On Tuesday, 7 June 2016 at 09:29:35 UTC, Russel Winder wrote:
That is the current state after 7 years of development, and at least three GCs. The arguments about GCs in the Go mailing list were almost similar to those in these D mailing lists.

It probably was. I only followed those mailing lists when Go was first launched and people didn't complain then, but they complained about lacking exceptions and non-null pointers.

I knew Go users complained about GC performance after some time (when trying to use it in production), but I didn't know they complained about having a GC?

However it is, and always has been, emphasized as a systems programming language. Their "strap line" is effectively that GC is not a problem for systems programming. And they are right.

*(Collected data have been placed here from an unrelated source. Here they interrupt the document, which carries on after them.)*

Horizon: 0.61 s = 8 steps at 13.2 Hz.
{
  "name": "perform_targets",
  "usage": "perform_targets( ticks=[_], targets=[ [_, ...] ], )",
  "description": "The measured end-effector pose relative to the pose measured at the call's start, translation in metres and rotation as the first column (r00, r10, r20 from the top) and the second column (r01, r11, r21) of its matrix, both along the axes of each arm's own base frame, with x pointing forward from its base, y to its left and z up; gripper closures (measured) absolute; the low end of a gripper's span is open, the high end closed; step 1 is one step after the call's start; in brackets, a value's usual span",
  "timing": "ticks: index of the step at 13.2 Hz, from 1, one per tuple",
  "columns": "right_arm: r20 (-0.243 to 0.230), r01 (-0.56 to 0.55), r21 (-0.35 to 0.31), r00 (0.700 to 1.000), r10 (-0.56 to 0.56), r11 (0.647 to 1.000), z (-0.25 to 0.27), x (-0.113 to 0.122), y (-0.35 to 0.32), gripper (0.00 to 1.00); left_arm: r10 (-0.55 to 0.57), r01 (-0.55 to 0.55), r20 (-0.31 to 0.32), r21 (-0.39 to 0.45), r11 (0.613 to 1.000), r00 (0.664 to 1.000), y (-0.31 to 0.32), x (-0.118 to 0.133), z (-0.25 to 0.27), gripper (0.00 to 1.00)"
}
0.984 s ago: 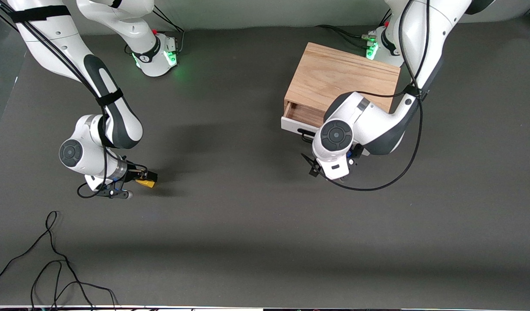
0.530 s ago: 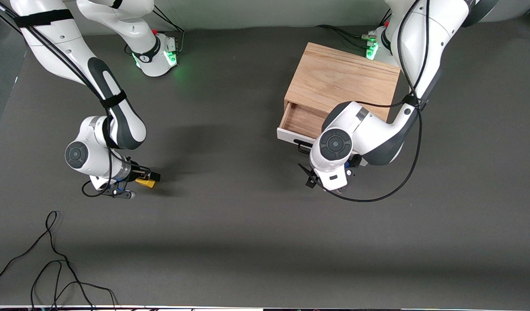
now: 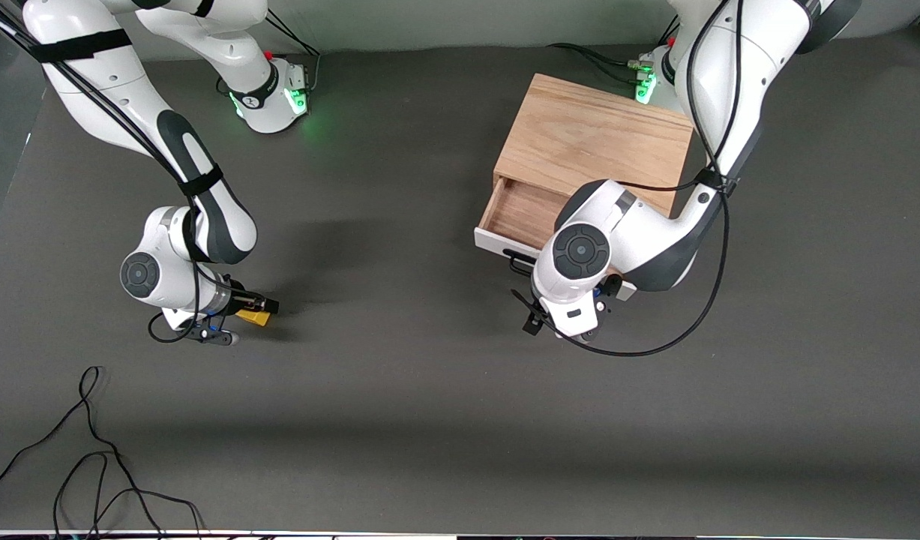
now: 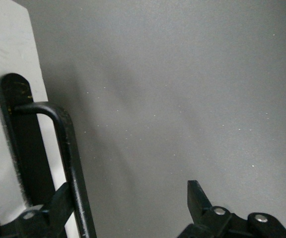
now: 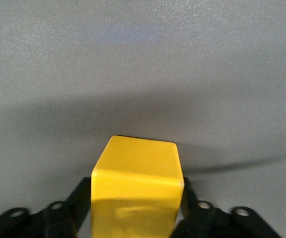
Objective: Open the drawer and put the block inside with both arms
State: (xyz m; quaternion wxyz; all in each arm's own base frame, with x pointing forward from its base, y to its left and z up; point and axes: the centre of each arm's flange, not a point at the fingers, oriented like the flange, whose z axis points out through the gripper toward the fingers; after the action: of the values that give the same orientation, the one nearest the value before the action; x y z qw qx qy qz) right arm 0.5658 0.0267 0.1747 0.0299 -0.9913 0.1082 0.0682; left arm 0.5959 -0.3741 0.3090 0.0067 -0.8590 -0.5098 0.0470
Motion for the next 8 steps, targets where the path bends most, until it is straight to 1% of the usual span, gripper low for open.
perform_targets(
  ticks=[1,2,5,6,8],
  targets=[
    [0.000,0.001,0.000,1.000,-0.001,1.000,0.000,0.000,0.000,0.43,0.002,-0.002,0.010,-0.008,1.000,1.000,-0.001,0.002,0.001,0.00],
    [0.000,0.001,0.000,1.000,-0.001,1.000,0.000,0.000,0.000,0.45,0.002,-0.002,0.016,-0.010,1.000,1.000,-0.001,0.003,0.001,0.00],
    [0.002,-0.004,0.000,1.000,0.004,1.000,0.001,0.001,0.003,0.45,0.012,-0.012,0.039,-0.013,1.000,0.999,0.005,0.011,0.001,0.00],
    [0.007,-0.007,0.001,1.000,0.007,1.000,0.002,0.002,0.005,0.45,0.016,-0.016,0.045,-0.016,1.000,0.999,0.006,0.013,0.001,0.00],
    [0.036,-0.016,0.004,0.999,0.016,1.000,0.016,0.014,0.009,0.45,0.021,-0.020,0.048,-0.018,1.000,0.999,0.008,0.016,0.000,0.00]
  ],
)
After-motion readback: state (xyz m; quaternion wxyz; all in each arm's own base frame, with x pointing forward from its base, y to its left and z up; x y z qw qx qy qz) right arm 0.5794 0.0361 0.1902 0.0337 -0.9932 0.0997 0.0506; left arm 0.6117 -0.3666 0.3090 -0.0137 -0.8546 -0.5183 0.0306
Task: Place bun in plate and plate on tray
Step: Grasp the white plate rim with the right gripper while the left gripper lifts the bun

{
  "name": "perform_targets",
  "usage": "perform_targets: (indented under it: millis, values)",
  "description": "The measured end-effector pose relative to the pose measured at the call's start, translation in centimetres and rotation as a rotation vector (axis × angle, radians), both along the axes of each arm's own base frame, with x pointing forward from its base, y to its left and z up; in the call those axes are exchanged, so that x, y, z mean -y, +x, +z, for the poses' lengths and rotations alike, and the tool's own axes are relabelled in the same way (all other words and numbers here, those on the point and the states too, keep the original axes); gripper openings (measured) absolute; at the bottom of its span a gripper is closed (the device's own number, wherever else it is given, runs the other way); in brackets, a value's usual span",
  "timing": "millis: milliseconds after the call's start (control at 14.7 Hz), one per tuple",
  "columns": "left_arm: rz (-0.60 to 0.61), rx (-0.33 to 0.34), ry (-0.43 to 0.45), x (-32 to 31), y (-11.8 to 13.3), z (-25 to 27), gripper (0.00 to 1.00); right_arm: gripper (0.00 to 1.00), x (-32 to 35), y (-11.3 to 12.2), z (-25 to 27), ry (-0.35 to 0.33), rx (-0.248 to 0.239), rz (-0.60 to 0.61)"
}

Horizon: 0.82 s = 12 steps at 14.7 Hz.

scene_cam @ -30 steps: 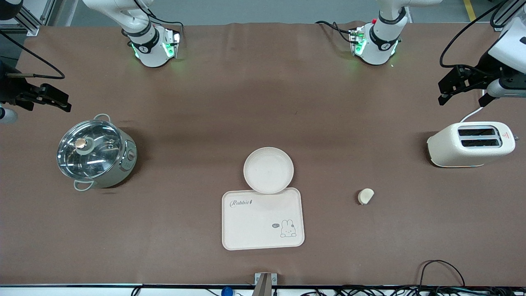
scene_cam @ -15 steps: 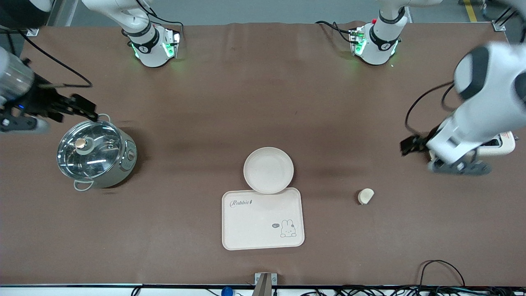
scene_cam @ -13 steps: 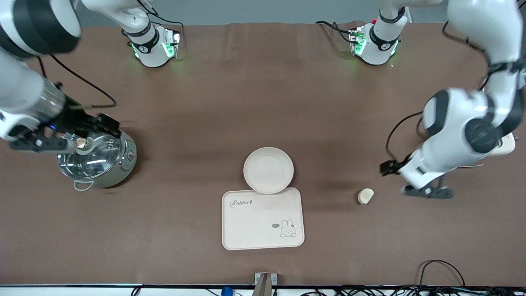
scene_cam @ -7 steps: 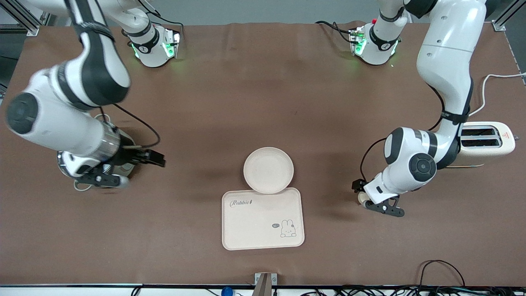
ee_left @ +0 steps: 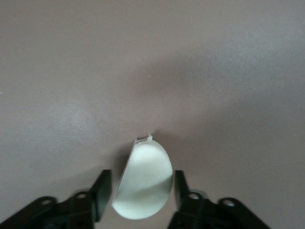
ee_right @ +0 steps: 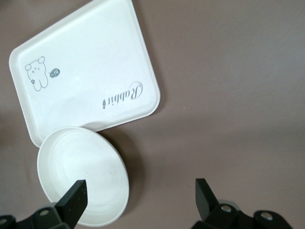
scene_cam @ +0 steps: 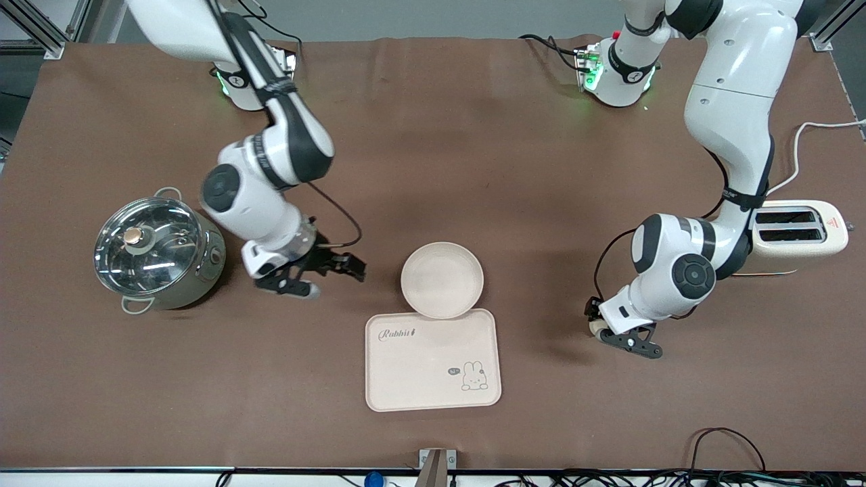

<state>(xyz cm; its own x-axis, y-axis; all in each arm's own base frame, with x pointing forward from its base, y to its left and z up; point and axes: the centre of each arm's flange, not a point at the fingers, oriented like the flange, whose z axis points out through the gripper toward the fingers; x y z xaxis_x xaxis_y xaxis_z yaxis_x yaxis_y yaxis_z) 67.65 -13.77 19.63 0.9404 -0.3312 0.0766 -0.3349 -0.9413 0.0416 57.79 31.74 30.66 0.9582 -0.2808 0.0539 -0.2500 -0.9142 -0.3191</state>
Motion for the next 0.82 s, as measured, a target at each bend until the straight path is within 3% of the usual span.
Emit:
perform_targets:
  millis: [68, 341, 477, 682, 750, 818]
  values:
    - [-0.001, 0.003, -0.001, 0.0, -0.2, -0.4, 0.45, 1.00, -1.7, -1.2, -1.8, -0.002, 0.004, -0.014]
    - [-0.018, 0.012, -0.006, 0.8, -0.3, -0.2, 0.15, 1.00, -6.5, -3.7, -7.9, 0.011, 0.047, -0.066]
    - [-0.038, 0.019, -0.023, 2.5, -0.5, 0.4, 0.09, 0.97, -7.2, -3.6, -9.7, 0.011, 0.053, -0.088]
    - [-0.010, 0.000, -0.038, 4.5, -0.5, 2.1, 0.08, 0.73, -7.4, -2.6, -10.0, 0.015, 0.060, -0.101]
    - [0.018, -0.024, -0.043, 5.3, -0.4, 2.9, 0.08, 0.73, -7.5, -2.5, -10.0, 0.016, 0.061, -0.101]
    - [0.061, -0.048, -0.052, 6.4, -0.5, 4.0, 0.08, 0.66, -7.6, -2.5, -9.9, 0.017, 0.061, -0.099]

They initially said it was a systems programming language, but they later turned around and said it isn't and isn't trying to be. Go is a high level language, it does not try to give unbiased access to hardware semantics. So it cannot be considered a system level language. I am not even sure if Rust fully qualifies atm.


Which is why D has no problem with being a GC language.

Well... that remains unproven. :-) And I don't agree.

If C++ and Rust can only offer 20% improvement they are dead in the water.

I meant that by not having a GC C++ can get approx 20% improvement over Go with the same code as the Go code by writing idiomatic. There is also overhead when making system calls and also C-calls in Go, thanks to the GC.

That said, in the cloud it makes a lot of sense to not use a system level language and use a high level "virtual" environment so that you can upgrade hardware without affecting the behaviour of services.

If Go was positioned as a system level language it would be dead.


I would love to create a CSP thing for D but I cannot give the time to do this on my own.

I don't use CSP in Go... The only thing I care about regarding Go is: high level (not particularly hardware dependent), GC, http, significantly faster than Python for web-servers, AppEngine support and good searchable online documentation (traction).

If Go was a system level language I would not consider using it actually and I am only starting to adopt it, very very slowly, as Python still have many advantages over Go in production. I am never going to use Go for something I couldn't do with Python.

So to me C++ and Go have disjunct application areas. Rust and D mostly are in the C++ domain, with a little bit more overlap with Go than C++, but not much.

That said, if the basic simplicity-oriented design philosophy in D1 had been refined, then D could have taken on Go. As it stands, I don't think D can without making very radical changes to the language.